The bottom line for broadcasters is that they are much more likely to be penalized, and that the penalties will probably be more severe – and as a result a judicial challenge is more likely.
In recent years broadcasters have refrained from bringing judicial challenges to the regulation of broadcast indecency precisely because the fines were small, and rare, enough that broadcasters decided it was not worth the costs of antagonizing the FCC and Congress. Now, with heavy fines (and maybe even license revocation) on the line, broadcasters are more likely to do so. Indeed, that process began yesterday, when both NBC and a coalition of media groups filed petitions asking the FCC to reverse its decision. It looks like those groups are girding for a judicial challenge to the indecency regulations.
This is significant, because the Supreme Court probably would – and in my view should – find these indecency regulations unconstitutional. With respect to newspapers and magazines, telephones, and cable television, the Supreme Court has held that the government may not reduce the adult population to viewing only what is fit for children. As the Supreme Court noted in the 2000 Playboy case on cable indecency, a core principle of the First Amendment is that “The citizen is entitled to seek out or reject certain ideas or influences without Government influence or control.”

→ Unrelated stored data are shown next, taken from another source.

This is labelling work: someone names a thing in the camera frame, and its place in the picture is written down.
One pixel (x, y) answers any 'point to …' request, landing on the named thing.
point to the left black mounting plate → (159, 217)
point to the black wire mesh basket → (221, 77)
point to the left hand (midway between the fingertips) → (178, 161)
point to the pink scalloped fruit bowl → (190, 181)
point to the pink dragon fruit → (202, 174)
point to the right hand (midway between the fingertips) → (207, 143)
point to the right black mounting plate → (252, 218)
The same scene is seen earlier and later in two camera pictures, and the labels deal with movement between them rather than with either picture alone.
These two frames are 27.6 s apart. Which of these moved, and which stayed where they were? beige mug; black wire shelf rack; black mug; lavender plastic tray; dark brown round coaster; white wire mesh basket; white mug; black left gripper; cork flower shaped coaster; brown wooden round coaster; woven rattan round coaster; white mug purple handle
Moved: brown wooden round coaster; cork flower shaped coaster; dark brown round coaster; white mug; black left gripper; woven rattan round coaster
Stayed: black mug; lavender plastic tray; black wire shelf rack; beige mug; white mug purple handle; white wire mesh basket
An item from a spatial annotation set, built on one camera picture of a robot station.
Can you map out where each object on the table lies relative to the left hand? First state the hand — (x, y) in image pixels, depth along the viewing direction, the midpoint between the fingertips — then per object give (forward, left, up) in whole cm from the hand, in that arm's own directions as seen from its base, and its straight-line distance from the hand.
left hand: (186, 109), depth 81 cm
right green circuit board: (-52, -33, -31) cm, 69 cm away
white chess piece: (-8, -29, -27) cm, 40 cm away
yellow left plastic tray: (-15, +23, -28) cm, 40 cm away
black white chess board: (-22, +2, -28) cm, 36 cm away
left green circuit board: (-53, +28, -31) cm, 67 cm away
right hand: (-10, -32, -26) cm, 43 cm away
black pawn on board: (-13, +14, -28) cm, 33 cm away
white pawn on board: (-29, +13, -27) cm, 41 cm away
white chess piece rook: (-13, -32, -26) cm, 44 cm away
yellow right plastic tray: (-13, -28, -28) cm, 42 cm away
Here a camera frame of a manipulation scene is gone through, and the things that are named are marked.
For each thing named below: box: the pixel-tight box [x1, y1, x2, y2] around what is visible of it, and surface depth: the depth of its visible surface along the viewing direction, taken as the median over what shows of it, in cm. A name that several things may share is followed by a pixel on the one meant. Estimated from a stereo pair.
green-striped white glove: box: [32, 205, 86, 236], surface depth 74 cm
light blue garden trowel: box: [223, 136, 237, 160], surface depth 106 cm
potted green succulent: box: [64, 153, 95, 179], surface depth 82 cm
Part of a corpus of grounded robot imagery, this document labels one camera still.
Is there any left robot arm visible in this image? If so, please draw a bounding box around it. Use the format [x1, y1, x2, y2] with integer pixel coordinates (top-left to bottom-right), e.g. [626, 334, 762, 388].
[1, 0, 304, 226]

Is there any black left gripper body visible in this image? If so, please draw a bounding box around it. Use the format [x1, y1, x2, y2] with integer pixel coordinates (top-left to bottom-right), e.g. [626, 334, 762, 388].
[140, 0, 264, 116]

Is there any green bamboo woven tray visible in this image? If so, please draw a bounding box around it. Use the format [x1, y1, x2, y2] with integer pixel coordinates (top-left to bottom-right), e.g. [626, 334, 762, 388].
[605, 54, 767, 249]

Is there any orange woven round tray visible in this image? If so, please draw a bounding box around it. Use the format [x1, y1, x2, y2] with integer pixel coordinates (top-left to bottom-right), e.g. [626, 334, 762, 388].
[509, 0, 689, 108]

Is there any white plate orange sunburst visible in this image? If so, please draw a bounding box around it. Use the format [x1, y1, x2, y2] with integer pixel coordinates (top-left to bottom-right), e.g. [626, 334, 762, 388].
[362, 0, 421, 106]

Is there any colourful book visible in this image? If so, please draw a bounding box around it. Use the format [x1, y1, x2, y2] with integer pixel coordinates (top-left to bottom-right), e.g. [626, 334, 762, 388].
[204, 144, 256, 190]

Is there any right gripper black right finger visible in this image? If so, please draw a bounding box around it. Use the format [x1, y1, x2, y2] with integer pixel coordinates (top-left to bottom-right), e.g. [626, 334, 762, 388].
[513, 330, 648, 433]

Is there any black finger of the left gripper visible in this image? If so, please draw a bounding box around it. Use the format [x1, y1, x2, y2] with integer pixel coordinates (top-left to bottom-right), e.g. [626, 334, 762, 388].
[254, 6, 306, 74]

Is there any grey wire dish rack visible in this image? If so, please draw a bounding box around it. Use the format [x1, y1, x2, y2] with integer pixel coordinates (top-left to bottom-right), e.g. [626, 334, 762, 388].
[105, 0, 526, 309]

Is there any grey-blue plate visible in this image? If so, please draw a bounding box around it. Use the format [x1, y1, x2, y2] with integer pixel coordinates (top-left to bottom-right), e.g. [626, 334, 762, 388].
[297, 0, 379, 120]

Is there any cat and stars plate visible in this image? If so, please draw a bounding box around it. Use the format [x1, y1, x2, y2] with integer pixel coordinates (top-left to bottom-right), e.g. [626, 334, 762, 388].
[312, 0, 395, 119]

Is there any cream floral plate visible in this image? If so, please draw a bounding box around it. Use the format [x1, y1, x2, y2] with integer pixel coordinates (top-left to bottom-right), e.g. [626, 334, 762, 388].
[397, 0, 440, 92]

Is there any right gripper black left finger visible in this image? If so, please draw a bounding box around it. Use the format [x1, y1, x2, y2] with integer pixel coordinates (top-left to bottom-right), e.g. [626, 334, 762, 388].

Broadcast has been the glaring exception in the Supreme Court’s jurisprudence, but its special status is no longer tenable. The Court ruled, 5-4, in the 1978 Pacifica case that broadcast indecency could be penalized because broadcasting is uniquely pervasive and uniquely accessible to children. The problem is that broadcasting no longer has that distinction Broadcast’s pervasiveness and accessibility are not significantly different from, for example, cable television. Indeed, for the 88 percent of television households who use cable or satellite, a broadcaster is just another cable station. It further bears noting that the V-Chip embedded in television sets allows parents to choose what sorts of material they want to block (if they so desire), giving them control over what their children see and further undermining the case for state regulation.
The bottom line is that the government’s new regulatory aggressiveness is likely to produce judicial review of such regulation – which review will likely invalidate the regulation on First Amendment grounds.
Might some FCC Commissioners and Members of Congress have supported this new regulation regime because they secretly wanted to bring about the demise of broadcast indecency regulation? I don’t know, but I believe that their actions – prompted by the fleeting image of Janet Jackson’s breast – will probably hasten that demise.